▶ **What the task requires**
Down to the last line, repeat the records exactly.
__________________________________________________
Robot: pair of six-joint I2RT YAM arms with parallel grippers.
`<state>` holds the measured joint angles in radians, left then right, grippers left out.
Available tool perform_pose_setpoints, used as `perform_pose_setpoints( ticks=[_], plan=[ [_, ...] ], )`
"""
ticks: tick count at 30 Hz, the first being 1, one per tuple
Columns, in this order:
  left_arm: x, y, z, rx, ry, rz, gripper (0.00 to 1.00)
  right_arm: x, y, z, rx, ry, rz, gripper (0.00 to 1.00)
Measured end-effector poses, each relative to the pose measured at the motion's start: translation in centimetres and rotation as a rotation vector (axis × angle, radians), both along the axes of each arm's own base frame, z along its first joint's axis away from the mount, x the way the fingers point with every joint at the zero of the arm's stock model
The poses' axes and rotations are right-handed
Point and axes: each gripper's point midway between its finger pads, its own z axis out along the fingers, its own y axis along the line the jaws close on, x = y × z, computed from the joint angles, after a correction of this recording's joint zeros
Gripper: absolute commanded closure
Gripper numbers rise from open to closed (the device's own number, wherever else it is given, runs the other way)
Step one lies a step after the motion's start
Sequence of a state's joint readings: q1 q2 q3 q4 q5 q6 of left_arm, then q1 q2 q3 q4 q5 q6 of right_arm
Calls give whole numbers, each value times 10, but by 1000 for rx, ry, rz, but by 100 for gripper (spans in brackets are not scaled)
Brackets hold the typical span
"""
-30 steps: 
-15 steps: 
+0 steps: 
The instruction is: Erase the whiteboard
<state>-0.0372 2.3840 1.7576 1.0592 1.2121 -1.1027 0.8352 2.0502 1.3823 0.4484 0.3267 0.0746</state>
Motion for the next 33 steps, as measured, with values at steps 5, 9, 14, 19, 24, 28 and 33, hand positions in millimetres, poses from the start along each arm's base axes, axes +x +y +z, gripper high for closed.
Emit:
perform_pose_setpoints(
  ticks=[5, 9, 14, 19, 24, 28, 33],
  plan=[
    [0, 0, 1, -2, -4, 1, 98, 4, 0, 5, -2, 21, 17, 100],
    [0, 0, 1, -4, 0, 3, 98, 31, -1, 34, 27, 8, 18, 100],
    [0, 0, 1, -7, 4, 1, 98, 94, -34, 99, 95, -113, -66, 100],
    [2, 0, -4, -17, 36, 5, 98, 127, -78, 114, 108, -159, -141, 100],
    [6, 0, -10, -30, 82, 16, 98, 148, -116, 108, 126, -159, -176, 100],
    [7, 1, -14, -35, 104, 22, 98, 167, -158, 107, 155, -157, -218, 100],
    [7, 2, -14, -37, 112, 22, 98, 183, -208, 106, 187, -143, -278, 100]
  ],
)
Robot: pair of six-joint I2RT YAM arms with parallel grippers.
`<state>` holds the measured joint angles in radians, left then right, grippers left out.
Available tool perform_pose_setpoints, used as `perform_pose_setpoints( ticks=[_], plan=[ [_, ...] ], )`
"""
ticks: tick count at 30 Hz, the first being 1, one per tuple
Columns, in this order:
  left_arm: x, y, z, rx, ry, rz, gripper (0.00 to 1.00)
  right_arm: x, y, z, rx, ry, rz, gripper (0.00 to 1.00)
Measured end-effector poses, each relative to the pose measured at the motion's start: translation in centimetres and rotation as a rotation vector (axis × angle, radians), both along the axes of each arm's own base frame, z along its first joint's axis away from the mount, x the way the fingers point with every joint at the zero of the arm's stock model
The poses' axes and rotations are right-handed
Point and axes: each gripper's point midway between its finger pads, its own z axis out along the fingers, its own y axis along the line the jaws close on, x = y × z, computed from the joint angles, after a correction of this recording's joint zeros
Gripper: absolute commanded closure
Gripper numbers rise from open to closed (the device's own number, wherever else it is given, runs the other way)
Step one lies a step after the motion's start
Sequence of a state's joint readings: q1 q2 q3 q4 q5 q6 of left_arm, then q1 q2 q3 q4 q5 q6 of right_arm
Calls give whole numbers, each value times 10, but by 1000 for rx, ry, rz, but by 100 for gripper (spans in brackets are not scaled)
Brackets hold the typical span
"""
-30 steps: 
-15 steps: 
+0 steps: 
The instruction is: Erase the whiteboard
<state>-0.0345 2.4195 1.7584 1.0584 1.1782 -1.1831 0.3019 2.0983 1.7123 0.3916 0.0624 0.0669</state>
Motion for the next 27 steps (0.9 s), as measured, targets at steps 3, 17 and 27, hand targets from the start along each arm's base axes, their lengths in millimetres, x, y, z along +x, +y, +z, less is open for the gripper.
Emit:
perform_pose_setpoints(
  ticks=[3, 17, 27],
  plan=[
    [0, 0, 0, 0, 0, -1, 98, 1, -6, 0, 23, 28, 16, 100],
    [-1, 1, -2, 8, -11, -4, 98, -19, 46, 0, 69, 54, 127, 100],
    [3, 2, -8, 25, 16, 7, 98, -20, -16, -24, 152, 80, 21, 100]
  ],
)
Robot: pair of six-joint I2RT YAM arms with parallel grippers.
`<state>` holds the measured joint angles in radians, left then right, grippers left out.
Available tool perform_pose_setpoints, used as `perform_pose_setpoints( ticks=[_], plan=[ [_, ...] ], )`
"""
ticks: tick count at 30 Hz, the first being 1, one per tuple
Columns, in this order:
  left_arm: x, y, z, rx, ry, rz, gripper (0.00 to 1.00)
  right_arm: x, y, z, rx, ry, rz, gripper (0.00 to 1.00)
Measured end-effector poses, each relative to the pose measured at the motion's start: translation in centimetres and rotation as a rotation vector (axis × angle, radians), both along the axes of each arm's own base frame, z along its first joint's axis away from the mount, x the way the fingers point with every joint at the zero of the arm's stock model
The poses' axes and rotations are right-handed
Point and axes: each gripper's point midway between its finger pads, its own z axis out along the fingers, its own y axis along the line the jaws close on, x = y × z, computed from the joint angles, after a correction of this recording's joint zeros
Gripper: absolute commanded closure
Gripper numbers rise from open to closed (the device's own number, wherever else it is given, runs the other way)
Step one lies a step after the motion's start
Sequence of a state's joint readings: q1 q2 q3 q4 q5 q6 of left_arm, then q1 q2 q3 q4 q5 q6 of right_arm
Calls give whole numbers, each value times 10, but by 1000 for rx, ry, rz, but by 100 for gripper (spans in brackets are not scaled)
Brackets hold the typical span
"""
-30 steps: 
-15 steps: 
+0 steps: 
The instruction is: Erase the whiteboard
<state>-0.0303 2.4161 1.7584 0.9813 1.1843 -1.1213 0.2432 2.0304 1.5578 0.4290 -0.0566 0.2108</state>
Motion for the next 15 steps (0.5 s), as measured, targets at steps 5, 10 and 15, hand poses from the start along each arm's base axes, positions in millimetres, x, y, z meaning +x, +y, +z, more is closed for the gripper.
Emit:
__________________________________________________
▶ **Solution to this problem**
Robot: pair of six-joint I2RT YAM arms with parallel grippers.
`<state>` holds the measured joint angles in radians, left then right, grippers left out.
Available tool perform_pose_setpoints, used as `perform_pose_setpoints( ticks=[_], plan=[ [_, ...] ], )`
"""
ticks: tick count at 30 Hz, the first being 1, one per tuple
Columns, in this order:
  left_arm: x, y, z, rx, ry, rz, gripper (0.00 to 1.00)
  right_arm: x, y, z, rx, ry, rz, gripper (0.00 to 1.00)
Measured end-effector poses, each relative to the pose measured at the motion's start: translation in centimetres and rotation as a rotation vector (axis × angle, radians), both along the axes of each arm's own base frame, z along its first joint's axis away from the mount, x the way the fingers point with every joint at the zero of the arm's stock model
The poses' axes and rotations are right-handed
Point and axes: each gripper's point midway between its finger pads, its own z axis out along the fingers, its own y axis along the line the jaws close on, x = y × z, computed from the joint angles, after a correction of this recording's joint zeros
Gripper: absolute commanded closure
Gripper numbers rise from open to closed (the device's own number, wherever else it is given, runs the other way)
Step one lies a step after the motion's start
Sequence of a state's joint readings: q1 q2 q3 q4 q5 q6 of left_arm, then q1 q2 q3 q4 q5 q6 of right_arm
Calls give whole numbers, each value times 10, but by 1000 for rx, ry, rz, but by 100 for gripper (spans in brackets are not scaled)
Brackets hold the typical span
"""
-30 steps: 
-15 steps: 
+0 steps: 
The instruction is: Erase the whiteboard
<state>-0.0372 2.3840 1.7576 1.0592 1.2121 -1.1027 0.8352 2.0502 1.3823 0.4484 0.3267 0.0746</state>
Motion for the next 33 steps, as measured, with values at steps 5, 9, 14, 19, 24, 28 and 33, hand positions in millimetres, poses from the start along each arm's base axes, axes +x +y +z, gripper high for closed.
Emit:
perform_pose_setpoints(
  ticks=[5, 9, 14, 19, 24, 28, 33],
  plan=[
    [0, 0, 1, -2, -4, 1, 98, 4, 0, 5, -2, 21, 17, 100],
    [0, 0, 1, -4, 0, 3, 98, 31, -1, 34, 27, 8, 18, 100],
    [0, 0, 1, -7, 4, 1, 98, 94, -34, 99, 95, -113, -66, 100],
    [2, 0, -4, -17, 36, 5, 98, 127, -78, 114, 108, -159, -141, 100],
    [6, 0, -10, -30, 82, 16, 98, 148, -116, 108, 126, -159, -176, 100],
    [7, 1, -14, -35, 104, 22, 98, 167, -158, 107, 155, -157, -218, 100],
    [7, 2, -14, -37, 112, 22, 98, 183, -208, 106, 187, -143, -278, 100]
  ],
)
Robot: pair of six-joint I2RT YAM arms with parallel grippers.
`<state>` holds the measured joint angles in radians, left then right, grippers left out.
Available tool perform_pose_setpoints, used as `perform_pose_setpoints( ticks=[_], plan=[ [_, ...] ], )`
"""
ticks: tick count at 30 Hz, the first being 1, one per tuple
Columns, in this order:
  left_arm: x, y, z, rx, ry, rz, gripper (0.00 to 1.00)
  right_arm: x, y, z, rx, ry, rz, gripper (0.00 to 1.00)
Measured end-effector poses, each relative to the pose measured at the motion's start: translation in centimetres and rotation as a rotation vector (axis × angle, radians), both along the axes of each arm's own base frame, z along its first joint's axis away from the mount, x the way the fingers point with every joint at the zero of the arm's stock model
The poses' axes and rotations are right-handed
Point and axes: each gripper's point midway between its finger pads, its own z axis out along the fingers, its own y axis along the line the jaws close on, x = y × z, computed from the joint angles, after a correction of this recording's joint zeros
Gripper: absolute commanded closure
Gripper numbers rise from open to closed (the device's own number, wherever else it is given, runs the other way)
Step one lies a step after the motion's start
Sequence of a state's joint readings: q1 q2 q3 q4 q5 q6 of left_arm, then q1 q2 q3 q4 q5 q6 of right_arm
Calls give whole numbers, each value times 10, but by 1000 for rx, ry, rz, but by 100 for gripper (spans in brackets are not scaled)
Brackets hold the typical span
"""
-30 steps: 
-15 steps: 
+0 steps: 
The instruction is: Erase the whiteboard
<state>-0.0345 2.4195 1.7584 1.0584 1.1782 -1.1831 0.3019 2.0983 1.7123 0.3916 0.0624 0.0669</state>
Motion for the next 27 steps (0.9 s), as measured, targets at steps 3, 17 and 27, hand targets from the start along each arm's base axes, their lengths in millimetres, x, y, z along +x, +y, +z, less is open for the gripper.
Emit:
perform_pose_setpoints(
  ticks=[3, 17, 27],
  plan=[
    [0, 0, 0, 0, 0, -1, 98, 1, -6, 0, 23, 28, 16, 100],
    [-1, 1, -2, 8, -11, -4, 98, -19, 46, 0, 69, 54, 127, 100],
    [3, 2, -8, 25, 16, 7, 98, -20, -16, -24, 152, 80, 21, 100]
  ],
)
Robot: pair of six-joint I2RT YAM arms with parallel grippers.
`<state>` holds the measured joint angles in radians, left then right, grippers left out.
Available tool perform_pose_setpoints, used as `perform_pose_setpoints( ticks=[_], plan=[ [_, ...] ], )`
"""
ticks: tick count at 30 Hz, the first being 1, one per tuple
Columns, in this order:
  left_arm: x, y, z, rx, ry, rz, gripper (0.00 to 1.00)
  right_arm: x, y, z, rx, ry, rz, gripper (0.00 to 1.00)
Measured end-effector poses, each relative to the pose measured at the motion's start: translation in centimetres and rotation as a rotation vector (axis × angle, radians), both along the axes of each arm's own base frame, z along its first joint's axis away from the mount, x the way the fingers point with every joint at the zero of the arm's stock model
The poses' axes and rotations are right-handed
Point and axes: each gripper's point midway between its finger pads, its own z axis out along the fingers, its own y axis along the line the jaws close on, x = y × z, computed from the joint angles, after a correction of this recording's joint zeros
Gripper: absolute commanded closure
Gripper numbers rise from open to closed (the device's own number, wherever else it is given, runs the other way)
Step one lies a step after the motion's start
Sequence of a state's joint readings: q1 q2 q3 q4 q5 q6 of left_arm, then q1 q2 q3 q4 q5 q6 of right_arm
Calls give whole numbers, each value times 10, but by 1000 for rx, ry, rz, but by 100 for gripper (spans in brackets are not scaled)
Brackets hold the typical span
"""
-30 steps: 
-15 steps: 
+0 steps: 
The instruction is: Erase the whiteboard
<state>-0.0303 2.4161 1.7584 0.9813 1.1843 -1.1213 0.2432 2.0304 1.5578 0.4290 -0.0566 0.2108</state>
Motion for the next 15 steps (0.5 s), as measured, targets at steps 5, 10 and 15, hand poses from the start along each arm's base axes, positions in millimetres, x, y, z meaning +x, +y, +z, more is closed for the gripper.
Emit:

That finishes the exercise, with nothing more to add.